Prefilter regex search with the trigram index

Open talolard opened this issue 6 years ago • 0 comments

Regular Expression Matching with a Trigram Index describes how you can use a trigram index to prefilter possible candidates and then run the regex only on them.

This is really important, because we don't want to run a regex on every example in the database, that will take forever.

The thing is, I don't understand the article, particularly

How do you generate all strings that the regex implies must be in any match
How do you tractably generate all (or some) strings, that should be in a document.

Example regexes

For example the regex

eat(ing)|(er)

Implies that the trigram eat must appear

The regex

\d{2}[/-]\d{2}[/-]\d{2,4}

Describes common date formats, and implies many possible trigrams. If we could enumerate them then we could search for any document that has at least one, and then run the full regex. But I'm not sure this is tractable and I don't know how to generate the trigrams from the regex .

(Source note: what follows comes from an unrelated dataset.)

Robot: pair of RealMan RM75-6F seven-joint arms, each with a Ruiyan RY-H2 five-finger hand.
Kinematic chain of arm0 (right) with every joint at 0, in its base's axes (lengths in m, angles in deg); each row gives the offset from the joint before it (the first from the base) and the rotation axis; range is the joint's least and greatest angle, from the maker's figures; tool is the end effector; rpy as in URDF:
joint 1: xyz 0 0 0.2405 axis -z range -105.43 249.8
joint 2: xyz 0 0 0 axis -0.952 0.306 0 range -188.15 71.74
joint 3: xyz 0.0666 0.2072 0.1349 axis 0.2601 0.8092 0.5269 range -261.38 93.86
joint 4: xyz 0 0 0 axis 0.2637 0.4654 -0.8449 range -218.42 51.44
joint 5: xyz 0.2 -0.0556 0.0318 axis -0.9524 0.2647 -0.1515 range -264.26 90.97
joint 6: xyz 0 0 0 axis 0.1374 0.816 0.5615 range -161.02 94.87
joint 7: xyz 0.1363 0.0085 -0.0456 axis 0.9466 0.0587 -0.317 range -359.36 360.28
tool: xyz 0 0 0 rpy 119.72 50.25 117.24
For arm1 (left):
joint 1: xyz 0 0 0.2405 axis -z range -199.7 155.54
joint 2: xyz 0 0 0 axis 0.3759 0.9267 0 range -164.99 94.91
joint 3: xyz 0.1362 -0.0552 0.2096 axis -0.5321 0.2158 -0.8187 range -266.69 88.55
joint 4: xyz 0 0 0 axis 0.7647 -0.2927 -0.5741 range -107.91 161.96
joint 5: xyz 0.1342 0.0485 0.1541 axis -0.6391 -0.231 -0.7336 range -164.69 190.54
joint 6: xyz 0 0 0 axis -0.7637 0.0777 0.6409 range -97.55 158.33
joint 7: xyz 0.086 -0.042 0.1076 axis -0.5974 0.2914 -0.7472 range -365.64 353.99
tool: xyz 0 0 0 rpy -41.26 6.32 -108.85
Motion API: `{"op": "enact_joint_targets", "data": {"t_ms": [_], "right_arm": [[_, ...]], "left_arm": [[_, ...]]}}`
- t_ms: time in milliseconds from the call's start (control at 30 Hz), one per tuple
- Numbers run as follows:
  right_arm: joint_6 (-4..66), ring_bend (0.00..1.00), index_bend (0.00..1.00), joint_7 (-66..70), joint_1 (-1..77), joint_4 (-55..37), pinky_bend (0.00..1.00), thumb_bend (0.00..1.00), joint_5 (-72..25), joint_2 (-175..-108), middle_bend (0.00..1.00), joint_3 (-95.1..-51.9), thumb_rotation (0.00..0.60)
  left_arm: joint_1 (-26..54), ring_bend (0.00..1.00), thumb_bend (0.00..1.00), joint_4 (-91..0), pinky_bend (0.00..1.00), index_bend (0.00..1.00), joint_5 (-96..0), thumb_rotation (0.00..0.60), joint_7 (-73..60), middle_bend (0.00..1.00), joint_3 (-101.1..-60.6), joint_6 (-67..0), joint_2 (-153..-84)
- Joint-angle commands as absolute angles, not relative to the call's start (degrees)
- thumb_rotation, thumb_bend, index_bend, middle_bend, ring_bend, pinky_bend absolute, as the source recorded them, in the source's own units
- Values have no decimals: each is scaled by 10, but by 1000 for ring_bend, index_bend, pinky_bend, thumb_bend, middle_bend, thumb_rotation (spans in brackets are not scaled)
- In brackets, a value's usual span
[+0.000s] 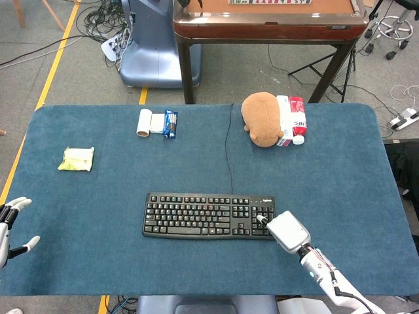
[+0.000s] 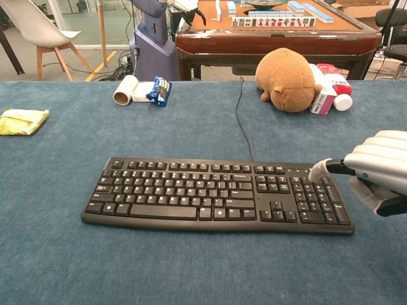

Hacky approximate solution

One thought is to leverage the fact that a regex is a generative grammer, e.g. you can write a regex and generate strings from it. The library RandExp does this.

With that, we could generate n strings, and then find the set of substrings that are common to all the generated strings. This would give us a probabalistic aproximation to 1 and we could probably make use of it as an aproximation to 2, but it's hard to say how well the will work

Jul 11 '19 07:07 talolard